Domestic demand, suppressed by a weak currency and high levels of precautionary saving, is still extremely low. Inflation is serious, especially in food prices.
A quarter of a billion people will move into cities in the next twenty years. The infrastructure boom that this is creating will put intense pressure on China's environment. The tensions between the needs of a new urban class and those who stay on the land could become a growing problem.
China needs to be a constructive part of a global strategy. This will be a central theme of the visit by President Jose Manuel Barroso, and members of the European Commission to Beijing next week.
As the dollar falls against the yuan, the bulk of China's export growth is now being absorbed by the EU.
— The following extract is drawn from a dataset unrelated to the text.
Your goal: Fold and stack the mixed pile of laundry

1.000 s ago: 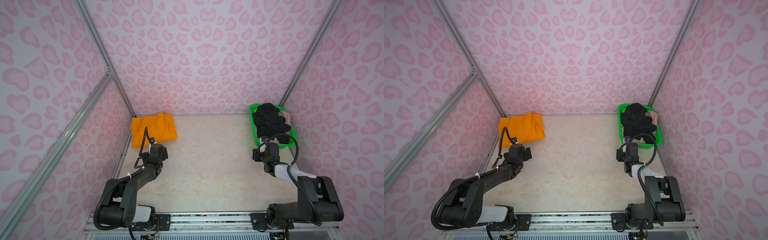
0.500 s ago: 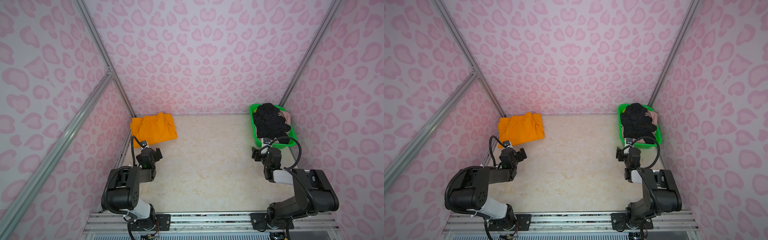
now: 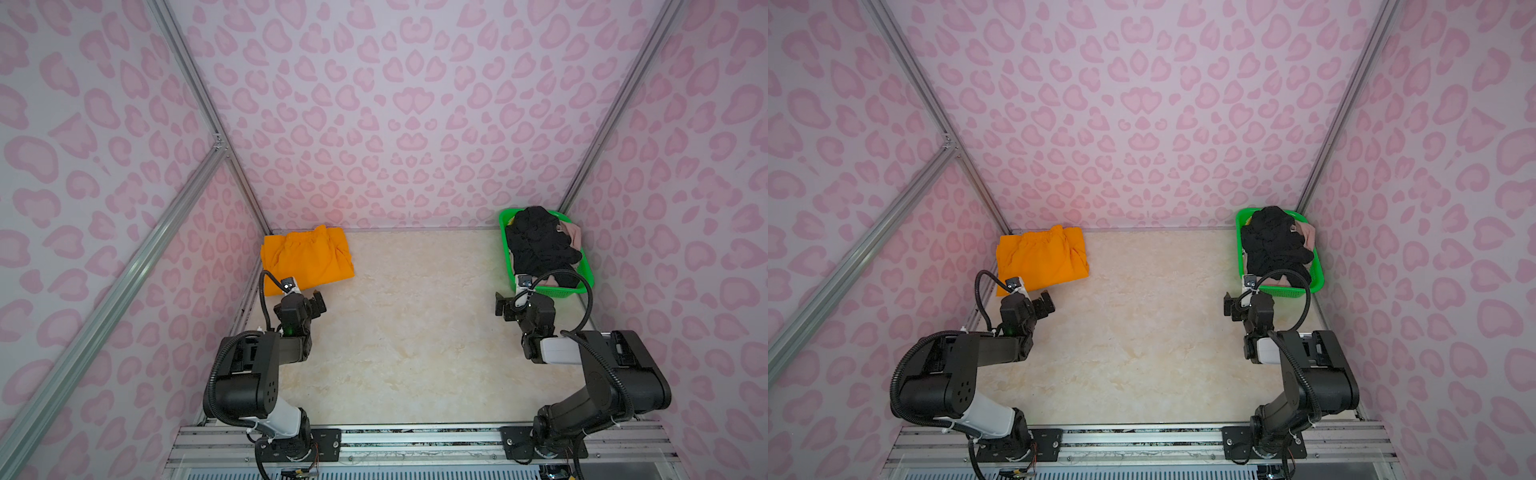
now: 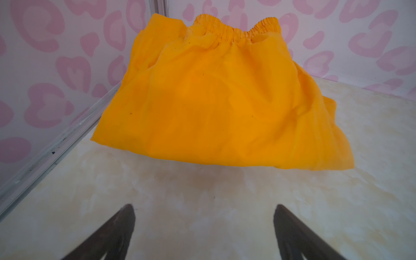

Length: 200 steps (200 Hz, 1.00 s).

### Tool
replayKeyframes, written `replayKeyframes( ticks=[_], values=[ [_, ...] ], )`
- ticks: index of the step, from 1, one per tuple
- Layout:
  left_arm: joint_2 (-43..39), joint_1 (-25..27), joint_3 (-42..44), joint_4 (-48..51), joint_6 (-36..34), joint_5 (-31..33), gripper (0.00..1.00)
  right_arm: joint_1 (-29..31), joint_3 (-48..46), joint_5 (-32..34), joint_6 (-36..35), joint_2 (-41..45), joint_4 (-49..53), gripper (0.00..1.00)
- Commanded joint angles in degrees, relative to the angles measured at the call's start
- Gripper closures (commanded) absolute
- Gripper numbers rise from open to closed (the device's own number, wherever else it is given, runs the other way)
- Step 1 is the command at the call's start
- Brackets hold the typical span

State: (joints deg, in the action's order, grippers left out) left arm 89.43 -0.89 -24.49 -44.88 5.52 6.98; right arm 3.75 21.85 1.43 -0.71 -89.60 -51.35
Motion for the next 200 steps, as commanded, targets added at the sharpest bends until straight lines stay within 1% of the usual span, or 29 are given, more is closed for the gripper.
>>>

So in Europe, we face booming imports and constrained export growth. That spells growing anxiety, and frustration. The wave of Chinese investment on the horizon risks deepening those anxieties.
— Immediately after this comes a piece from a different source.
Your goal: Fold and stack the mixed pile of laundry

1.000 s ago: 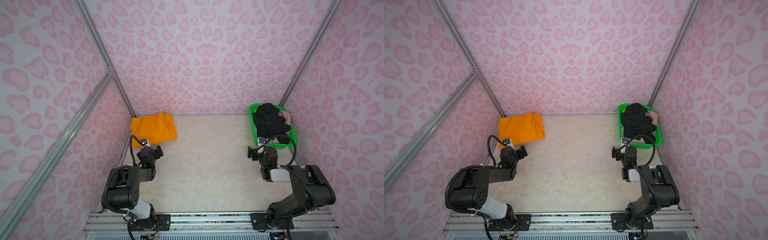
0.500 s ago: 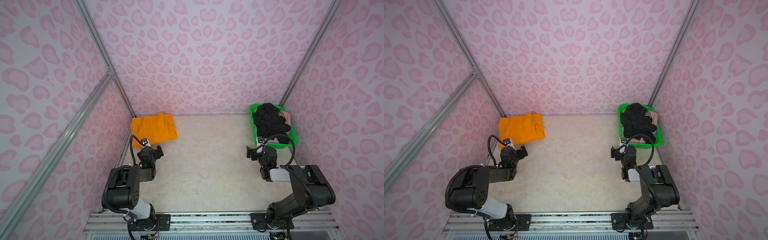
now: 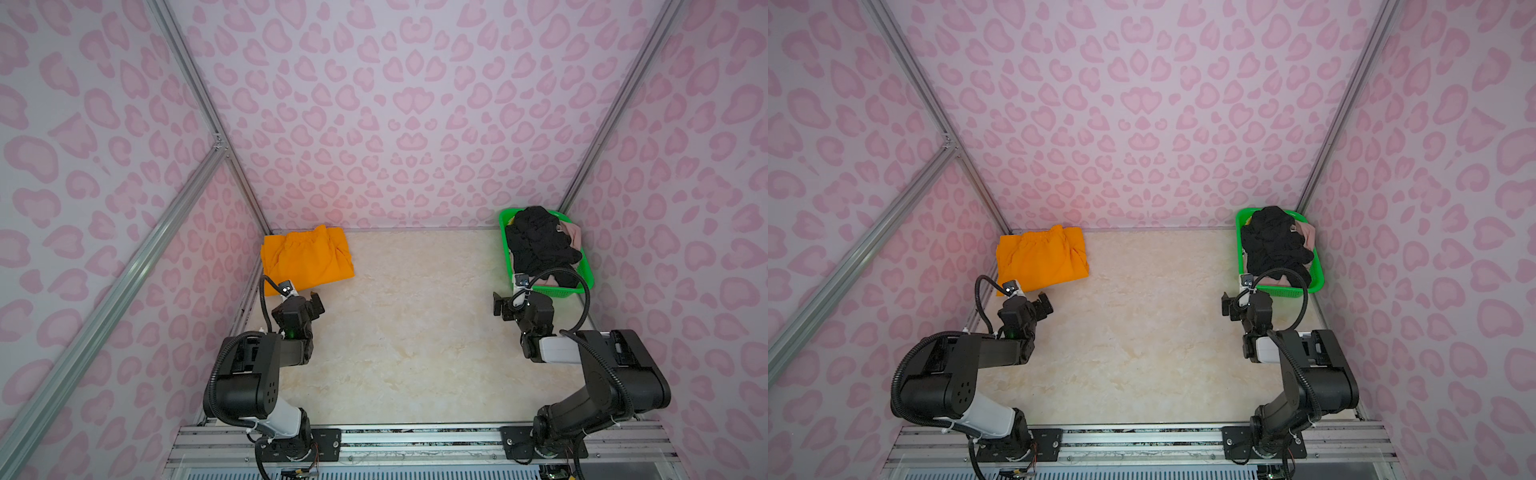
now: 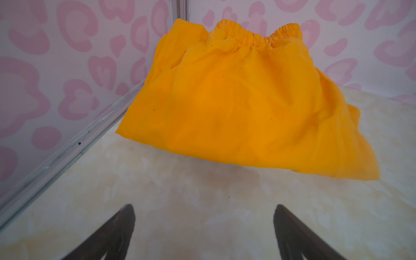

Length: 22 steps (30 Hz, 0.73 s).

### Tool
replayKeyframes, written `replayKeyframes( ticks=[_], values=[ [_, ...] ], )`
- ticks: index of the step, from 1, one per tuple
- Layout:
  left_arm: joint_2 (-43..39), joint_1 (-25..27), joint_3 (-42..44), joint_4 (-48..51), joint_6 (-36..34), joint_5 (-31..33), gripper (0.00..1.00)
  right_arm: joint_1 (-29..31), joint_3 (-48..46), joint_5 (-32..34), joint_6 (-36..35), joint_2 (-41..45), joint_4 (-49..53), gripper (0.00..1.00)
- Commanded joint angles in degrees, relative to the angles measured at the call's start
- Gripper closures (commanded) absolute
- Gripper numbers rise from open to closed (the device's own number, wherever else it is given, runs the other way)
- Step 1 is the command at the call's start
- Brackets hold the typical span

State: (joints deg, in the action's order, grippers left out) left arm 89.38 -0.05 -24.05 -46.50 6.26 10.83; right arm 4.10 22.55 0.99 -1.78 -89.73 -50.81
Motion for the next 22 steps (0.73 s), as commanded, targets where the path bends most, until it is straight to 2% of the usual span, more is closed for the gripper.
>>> replayKeyframes(
  ticks=[1, 2, 4, 6, 22],
  values=[
    [-0.14, -1.75, 0.04, -1.94, -2.89, -12.52, 0.02, 0.03, -0.18, -0.13, -0.26, -0.09, -1.16, 0.0],
    [0.11, -2.04, -0.09, -2.1, -3.06, -14.41, 0.02, 0.03, -0.14, -0.14, -0.24, -0.16, -1.17, 0.0],
    [-0.14, -1.88, -0.71, -0.44, -0.28, -6.66, 0.02, 0.04, -0.13, -0.03, -0.33, -0.05, -1.14, 0.0],
    [-0.02, -1.15, -0.63, -0.63, -0.92, -4.96, 0.02, 0.03, -0.19, -0.03, -0.24, -0.07, -1.19, 0.0],
    [0.12, -0.03, -0.71, -0.85, -1.57, -3.03, 0.02, 0.04, -0.15, -0.03, -0.24, -0.03, -1.14, 0.0]
  ],
)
Europeans will only accept an open trading and investment relationship with China.
The overwhelming interest of Europe, indeed of the world, is that China deals with these challenges effectively and responds to those expectations. But getting Beijing's attention means pitching our expectations right and recognizing the balances that Chinese policy makers are trying to strike, and the speed at which they can move.
In Beijing next Friday, the EU and China will launch a new High Level Mechanism for managing their longer-term trade and economic relations. On the Chinese side it will be chaired by Vice-Premier Wang Qishan. A delegation of seven commissioners will attend the inaugural meeting.
Like the US Strategic Economic Dialogue with China, the real value of this mechanism lies not just in its ability to help us manage and resolve frictions, but in the institutional framework that it creates for senior policymakers.
Managed well, an institutional channel of communication ensures that the EU and China keep talking and acting on trade and economic issues – even when they have strong differences.
It's important that this was a Chinese initiative – a response to the growing concerns about the spiraling trade deficit and barriers to trade. Many of the issues that will be high on the agenda are central to China's interests as well as ours.
But for the mechanism to work, China will have genuinely to engage. China has had the courage to bring both sides to the table. If it has the further measure of courage to seriously engage, then both sides can win. If they do not, they risk a lot more exhausted patience in Europe.
Improving the situation is clearly in the interests of both sides.